WHAT TO PRODUCE ::
Records follow. Copy every line with "finger".

DATA TO EXAMINE ::
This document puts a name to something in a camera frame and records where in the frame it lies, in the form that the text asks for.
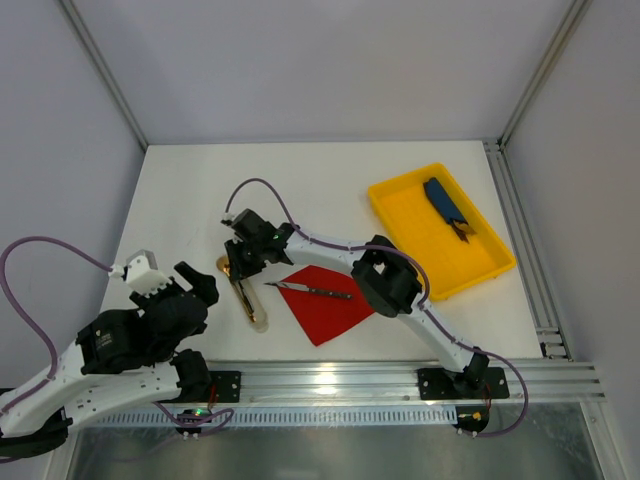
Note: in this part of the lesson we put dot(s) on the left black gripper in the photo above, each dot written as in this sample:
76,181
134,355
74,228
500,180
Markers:
179,292

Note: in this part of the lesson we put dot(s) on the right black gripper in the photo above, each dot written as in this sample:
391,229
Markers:
242,258

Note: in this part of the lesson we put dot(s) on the gold spoon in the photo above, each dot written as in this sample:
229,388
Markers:
223,265

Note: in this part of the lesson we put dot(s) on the steak knife patterned handle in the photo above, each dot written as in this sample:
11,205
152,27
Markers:
310,290

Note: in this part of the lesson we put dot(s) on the red paper napkin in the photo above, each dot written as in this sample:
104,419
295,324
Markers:
321,318

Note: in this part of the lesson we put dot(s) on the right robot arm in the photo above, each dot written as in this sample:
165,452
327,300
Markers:
390,282

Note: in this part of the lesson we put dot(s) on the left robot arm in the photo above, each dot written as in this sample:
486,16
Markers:
123,358

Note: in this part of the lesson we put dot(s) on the left controller board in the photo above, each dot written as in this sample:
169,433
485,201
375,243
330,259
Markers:
190,421

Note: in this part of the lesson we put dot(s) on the controller board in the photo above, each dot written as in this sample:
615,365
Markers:
190,421
471,420

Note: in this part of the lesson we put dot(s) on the yellow plastic bin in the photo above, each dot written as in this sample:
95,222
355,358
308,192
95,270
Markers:
415,228

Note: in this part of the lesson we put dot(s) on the right controller board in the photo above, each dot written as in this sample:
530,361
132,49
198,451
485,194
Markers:
471,420

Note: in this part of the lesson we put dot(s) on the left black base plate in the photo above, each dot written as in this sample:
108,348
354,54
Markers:
225,386

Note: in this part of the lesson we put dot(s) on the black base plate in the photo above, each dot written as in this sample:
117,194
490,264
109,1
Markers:
225,386
440,384

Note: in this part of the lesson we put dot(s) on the aluminium mounting rail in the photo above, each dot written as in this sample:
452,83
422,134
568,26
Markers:
354,383

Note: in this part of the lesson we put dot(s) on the slotted cable duct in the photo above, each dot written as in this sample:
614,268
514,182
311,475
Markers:
320,416

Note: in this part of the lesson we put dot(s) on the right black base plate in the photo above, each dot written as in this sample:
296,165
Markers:
440,384

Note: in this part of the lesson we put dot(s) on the left aluminium frame post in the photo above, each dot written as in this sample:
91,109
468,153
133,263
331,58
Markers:
105,74

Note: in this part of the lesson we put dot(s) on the aluminium frame post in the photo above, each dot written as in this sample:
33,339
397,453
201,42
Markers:
105,74
569,23

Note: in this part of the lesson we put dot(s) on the right side aluminium rail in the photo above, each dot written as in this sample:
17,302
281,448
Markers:
546,316

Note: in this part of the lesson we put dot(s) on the right aluminium frame post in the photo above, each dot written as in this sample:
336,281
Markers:
569,23

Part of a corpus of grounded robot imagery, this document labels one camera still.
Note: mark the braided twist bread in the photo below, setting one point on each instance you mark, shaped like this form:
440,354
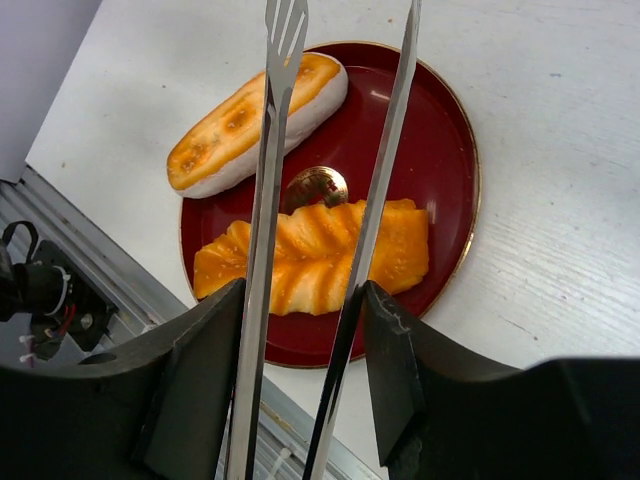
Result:
314,249

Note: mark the metal tongs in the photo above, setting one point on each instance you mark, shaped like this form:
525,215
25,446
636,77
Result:
286,23

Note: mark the dark red round plate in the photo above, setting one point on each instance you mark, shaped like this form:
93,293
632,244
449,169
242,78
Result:
437,166

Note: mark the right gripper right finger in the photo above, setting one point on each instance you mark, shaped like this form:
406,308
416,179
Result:
442,411

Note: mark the sesame flat bread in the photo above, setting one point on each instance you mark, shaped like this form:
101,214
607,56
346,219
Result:
222,149

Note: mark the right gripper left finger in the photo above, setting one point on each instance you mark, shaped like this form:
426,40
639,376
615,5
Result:
154,407

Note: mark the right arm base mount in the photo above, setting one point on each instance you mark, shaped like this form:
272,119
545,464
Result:
60,299

EXPECTED ANSWER ::
Note: mark the right gripper right finger in the photo above, setting one point on each instance you mark, shaped like this form:
Note: mark the right gripper left finger in the photo above, setting one point on each instance you mark, shaped like this form:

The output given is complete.